I just visited ISI where Daniel Marcu and others are working on machine translation. Apparently, machine translation is rapidly improving. A particularly dramatic year was 2002->2003 when systems switched from word-based translation to phrase-based translation. From a (now famous) slide by Charles Wayne at DARPA (which funds much of the work on machine translation) here is some anecdotal evidence:
2002 | 2003 |
insistent Wednesday may recurred her trips to Libya tomorrow for flying.
Cairo 6-4 ( AFP ) – An official announced today in the Egyptian lines company for flying Tuesday is a company “insistent for flying” may resumed a consideration of a day Wednesday tomorrow her trips to Libya of Security Council decision trace international the imposed ban comment. And said the official “the institution sent a speech to Ministry of Foreign Affairs of lifting on Libya air, a situation her recieving replying are so a trip will pull to Libya a morning Wednesday.” |
Egyptair has tomorrow to Resume Its flight to Libya.

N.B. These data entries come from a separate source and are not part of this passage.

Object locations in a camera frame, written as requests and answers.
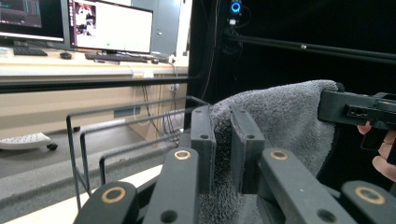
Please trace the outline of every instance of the computer monitor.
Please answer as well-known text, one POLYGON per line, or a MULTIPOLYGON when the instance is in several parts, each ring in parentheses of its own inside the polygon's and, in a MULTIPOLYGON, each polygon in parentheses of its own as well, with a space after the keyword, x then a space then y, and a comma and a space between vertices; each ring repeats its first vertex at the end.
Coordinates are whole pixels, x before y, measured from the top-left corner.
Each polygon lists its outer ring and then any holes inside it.
POLYGON ((61 0, 0 0, 0 45, 64 42, 61 0))
POLYGON ((82 0, 68 0, 68 10, 72 48, 150 53, 151 10, 82 0))

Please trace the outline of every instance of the metal rod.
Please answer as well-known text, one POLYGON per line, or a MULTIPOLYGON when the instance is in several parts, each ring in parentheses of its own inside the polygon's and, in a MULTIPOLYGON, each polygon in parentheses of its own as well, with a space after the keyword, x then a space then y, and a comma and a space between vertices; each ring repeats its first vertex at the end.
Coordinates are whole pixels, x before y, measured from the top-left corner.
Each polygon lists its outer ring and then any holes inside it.
POLYGON ((150 86, 175 83, 190 83, 200 80, 200 77, 158 77, 134 78, 119 80, 69 80, 69 81, 25 81, 0 83, 1 93, 19 93, 34 91, 74 91, 102 88, 117 88, 129 86, 150 86))
MULTIPOLYGON (((166 116, 172 116, 172 115, 181 114, 181 113, 189 114, 189 113, 192 112, 192 110, 193 110, 193 108, 181 109, 181 110, 178 110, 176 112, 168 113, 168 114, 166 114, 166 116)), ((85 173, 86 182, 87 182, 86 190, 89 193, 91 193, 91 187, 90 187, 91 184, 90 184, 89 171, 88 171, 88 157, 87 157, 87 147, 86 147, 87 145, 86 145, 86 138, 85 138, 87 134, 100 132, 100 131, 103 131, 103 130, 106 130, 106 129, 117 128, 117 127, 121 127, 121 126, 125 126, 125 125, 136 124, 136 123, 147 121, 147 120, 151 120, 151 119, 159 119, 159 118, 162 118, 163 116, 164 115, 157 115, 157 116, 151 116, 151 117, 147 117, 147 118, 142 118, 142 119, 137 119, 137 120, 133 120, 133 121, 124 122, 124 123, 121 123, 121 124, 112 124, 112 125, 107 125, 107 126, 101 126, 99 128, 95 127, 95 128, 87 129, 84 132, 82 132, 80 134, 79 140, 80 140, 80 144, 81 144, 82 163, 84 164, 84 173, 85 173)), ((158 141, 158 142, 161 142, 163 140, 168 140, 168 138, 160 139, 160 141, 158 141)), ((102 185, 104 185, 106 183, 105 174, 106 174, 105 167, 103 167, 103 171, 101 171, 102 185)))
POLYGON ((371 61, 376 63, 396 64, 396 55, 390 53, 366 51, 359 49, 342 49, 336 47, 274 40, 274 39, 260 38, 254 36, 225 34, 224 37, 232 41, 262 45, 273 48, 293 49, 304 52, 320 53, 320 54, 332 55, 337 57, 371 61))
POLYGON ((100 176, 101 176, 102 185, 104 185, 106 183, 105 161, 106 161, 107 158, 110 158, 110 157, 113 157, 113 156, 117 156, 117 155, 120 155, 122 153, 134 150, 134 149, 139 149, 139 148, 142 148, 142 147, 148 147, 148 146, 150 146, 152 144, 160 143, 162 141, 166 141, 166 140, 175 138, 175 137, 177 137, 179 135, 180 135, 180 133, 174 133, 174 134, 166 135, 166 136, 163 136, 163 137, 158 138, 156 140, 149 141, 149 142, 144 142, 144 143, 141 143, 141 144, 138 144, 138 145, 115 148, 114 150, 103 154, 102 157, 99 160, 99 169, 100 169, 100 176))
POLYGON ((75 182, 75 191, 76 191, 76 199, 77 199, 77 208, 78 210, 81 209, 81 200, 79 198, 79 189, 78 189, 78 178, 76 173, 76 155, 74 152, 74 143, 73 143, 73 134, 72 134, 72 121, 71 117, 67 116, 66 118, 66 125, 67 125, 67 136, 69 138, 69 149, 70 149, 70 161, 72 162, 72 170, 73 170, 73 179, 75 182))
POLYGON ((176 98, 169 98, 169 99, 163 99, 163 100, 156 100, 156 101, 150 101, 150 102, 145 102, 145 103, 141 103, 141 104, 136 104, 136 105, 118 105, 118 106, 109 106, 109 107, 102 107, 102 108, 98 108, 95 110, 86 110, 86 111, 78 111, 75 113, 70 113, 69 116, 70 117, 77 117, 77 116, 84 116, 84 115, 89 115, 89 114, 95 114, 95 113, 102 113, 102 112, 106 112, 106 111, 111 111, 111 110, 116 110, 116 109, 122 109, 125 106, 131 107, 140 107, 140 106, 144 106, 144 105, 155 105, 155 104, 159 104, 159 103, 168 103, 168 102, 173 102, 173 101, 179 101, 179 100, 188 100, 189 96, 186 97, 176 97, 176 98))
POLYGON ((79 169, 77 167, 75 167, 75 172, 76 172, 78 180, 81 182, 81 184, 84 187, 84 189, 86 189, 87 186, 86 186, 86 184, 84 182, 84 177, 83 177, 83 175, 81 174, 81 172, 79 171, 79 169))

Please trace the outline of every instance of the human hand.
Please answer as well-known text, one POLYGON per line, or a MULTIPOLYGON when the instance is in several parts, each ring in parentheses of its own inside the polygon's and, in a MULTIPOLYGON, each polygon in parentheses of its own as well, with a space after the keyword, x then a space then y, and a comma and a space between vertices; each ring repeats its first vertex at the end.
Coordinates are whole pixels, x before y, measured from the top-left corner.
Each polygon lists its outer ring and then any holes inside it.
MULTIPOLYGON (((358 130, 361 134, 366 134, 370 132, 371 126, 369 122, 367 122, 364 126, 358 125, 358 130)), ((392 144, 395 142, 395 138, 396 131, 388 131, 384 138, 384 142, 378 150, 379 156, 373 158, 374 168, 393 182, 396 182, 396 166, 387 163, 387 158, 392 148, 392 144)))

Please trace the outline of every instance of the gray towel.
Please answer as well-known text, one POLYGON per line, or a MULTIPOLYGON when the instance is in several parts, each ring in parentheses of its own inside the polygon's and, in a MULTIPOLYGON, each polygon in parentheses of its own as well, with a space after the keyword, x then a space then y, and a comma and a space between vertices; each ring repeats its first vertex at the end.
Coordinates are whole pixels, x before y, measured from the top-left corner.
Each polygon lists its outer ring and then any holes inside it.
POLYGON ((255 195, 240 195, 233 189, 230 169, 231 109, 238 105, 256 121, 266 147, 291 150, 317 175, 332 149, 334 126, 318 120, 323 90, 338 91, 330 80, 246 91, 211 106, 217 141, 215 187, 212 195, 200 196, 200 223, 262 223, 255 195))

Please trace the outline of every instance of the black metal frame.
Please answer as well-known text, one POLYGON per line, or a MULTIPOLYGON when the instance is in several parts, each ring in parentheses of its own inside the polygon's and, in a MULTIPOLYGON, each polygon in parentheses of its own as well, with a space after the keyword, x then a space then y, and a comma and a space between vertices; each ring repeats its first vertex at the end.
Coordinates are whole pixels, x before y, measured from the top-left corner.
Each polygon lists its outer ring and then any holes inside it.
MULTIPOLYGON (((75 191, 76 191, 76 198, 77 198, 77 203, 78 203, 78 209, 81 208, 81 201, 80 201, 80 191, 79 191, 79 186, 78 186, 78 181, 79 183, 82 184, 83 188, 86 190, 86 192, 91 196, 92 190, 91 190, 91 184, 90 184, 90 174, 88 170, 88 155, 87 155, 87 149, 86 149, 86 142, 85 142, 85 136, 88 133, 94 133, 98 131, 102 131, 105 129, 110 129, 110 128, 116 128, 120 127, 123 125, 131 125, 131 124, 136 124, 138 122, 143 122, 143 121, 148 121, 148 120, 153 120, 153 119, 159 119, 165 115, 158 115, 158 116, 150 116, 147 118, 143 119, 137 119, 134 121, 129 121, 129 122, 124 122, 122 124, 113 124, 113 125, 107 125, 101 128, 93 128, 93 129, 88 129, 87 131, 81 132, 80 134, 80 145, 81 145, 81 159, 82 159, 82 164, 83 164, 83 174, 77 167, 76 163, 76 154, 75 154, 75 148, 74 148, 74 140, 73 140, 73 125, 72 125, 72 118, 75 117, 81 117, 81 116, 87 116, 87 115, 92 115, 92 114, 97 114, 97 113, 102 113, 102 112, 107 112, 107 111, 114 111, 118 109, 123 109, 125 107, 139 107, 139 106, 144 106, 144 105, 156 105, 156 104, 162 104, 162 103, 168 103, 168 102, 175 102, 175 101, 180 101, 180 100, 186 100, 186 101, 193 101, 195 103, 201 104, 201 105, 207 105, 207 102, 204 102, 198 98, 195 98, 193 96, 186 96, 186 97, 177 97, 177 98, 170 98, 170 99, 163 99, 163 100, 157 100, 157 101, 151 101, 151 102, 145 102, 141 104, 135 104, 135 105, 121 105, 121 106, 110 106, 110 107, 103 107, 103 108, 98 108, 95 110, 86 110, 86 111, 80 111, 80 112, 75 112, 71 113, 66 117, 66 126, 67 126, 67 136, 68 136, 68 142, 69 142, 69 148, 70 148, 70 157, 71 157, 71 163, 72 163, 72 171, 73 171, 73 177, 74 177, 74 183, 75 183, 75 191)), ((185 112, 186 114, 190 113, 192 109, 185 109, 184 111, 180 112, 175 112, 176 113, 182 113, 185 112)), ((112 152, 108 152, 107 154, 103 155, 101 160, 99 161, 100 165, 100 176, 101 176, 101 181, 102 184, 106 183, 106 168, 105 168, 105 160, 107 157, 112 157, 115 155, 119 155, 124 152, 128 152, 134 149, 139 149, 142 147, 147 147, 152 144, 159 143, 164 140, 172 139, 177 134, 165 136, 164 138, 160 138, 157 140, 153 141, 148 141, 145 144, 141 145, 130 145, 130 146, 125 146, 122 148, 116 148, 112 152)))
POLYGON ((74 91, 102 88, 132 87, 164 85, 175 83, 192 83, 201 80, 201 77, 156 77, 156 78, 134 78, 119 80, 67 80, 67 81, 25 81, 0 83, 0 94, 20 93, 36 91, 74 91))
MULTIPOLYGON (((265 148, 253 118, 237 106, 232 106, 232 127, 232 154, 236 156, 232 156, 231 168, 235 189, 258 196, 263 223, 392 223, 395 220, 396 198, 389 192, 362 181, 346 182, 341 192, 321 185, 291 151, 265 148)), ((156 184, 147 184, 150 189, 144 196, 137 192, 134 197, 120 198, 119 203, 109 205, 103 192, 117 191, 116 187, 122 188, 124 183, 103 185, 80 210, 75 223, 94 221, 98 213, 106 213, 102 221, 111 223, 113 217, 121 220, 117 223, 198 223, 197 197, 204 186, 198 175, 200 157, 210 147, 213 145, 198 152, 193 147, 179 146, 168 152, 160 176, 153 180, 156 184), (130 210, 122 207, 141 200, 145 203, 130 210)))

Cairo 4-6 (AFP) – said an official at the Egyptian Aviation Company today that the company egyptair may resume as of tomorrow, Wednesday its flight to Libya after the International Security Council resolution to the suspension of the embargo imposed on Libya. “The official said that the company had sent a letter to the Ministry of Foreign Affairs, information on the lifting of the air embargo on Libya, where it had received a response, the firt take off a trip to Libya on Wednesday morning”. |
The machine translation systems are becoming effective at the “produces mostly understandable although broken output”. Two obvious application arise:
- Web browsing. A service might deliver translations of web pages into your native language. babelfish is a first attempt. When properly integrated into
the web browser, it will appear as if every webpage uses your native language (although maybe in a broken-but-understandable way). - Instant messaging. An instant message service might deliver translations into whichever language you specify allowing communication with more people.
At this point, the feasibility of these applications is a matter of engineering and “who pays for it” coordination rather than technology development. There remain significant research challenges in tackling nonstudied language pairs and in improving the existing technology. We could imagine a point in the near future (10 years?) where the machine translation version of a Turing test is passed: humans can not distinguish between a machine translated sentence and a human translated sentence. A key observation here is that machine translation does not require full machine understanding of natural language.
The source of machine translation success seems to be a combination of better models (switching to phrase-based translation made a huge leap), application of machine learning technology, and big increases in the quantity of data available.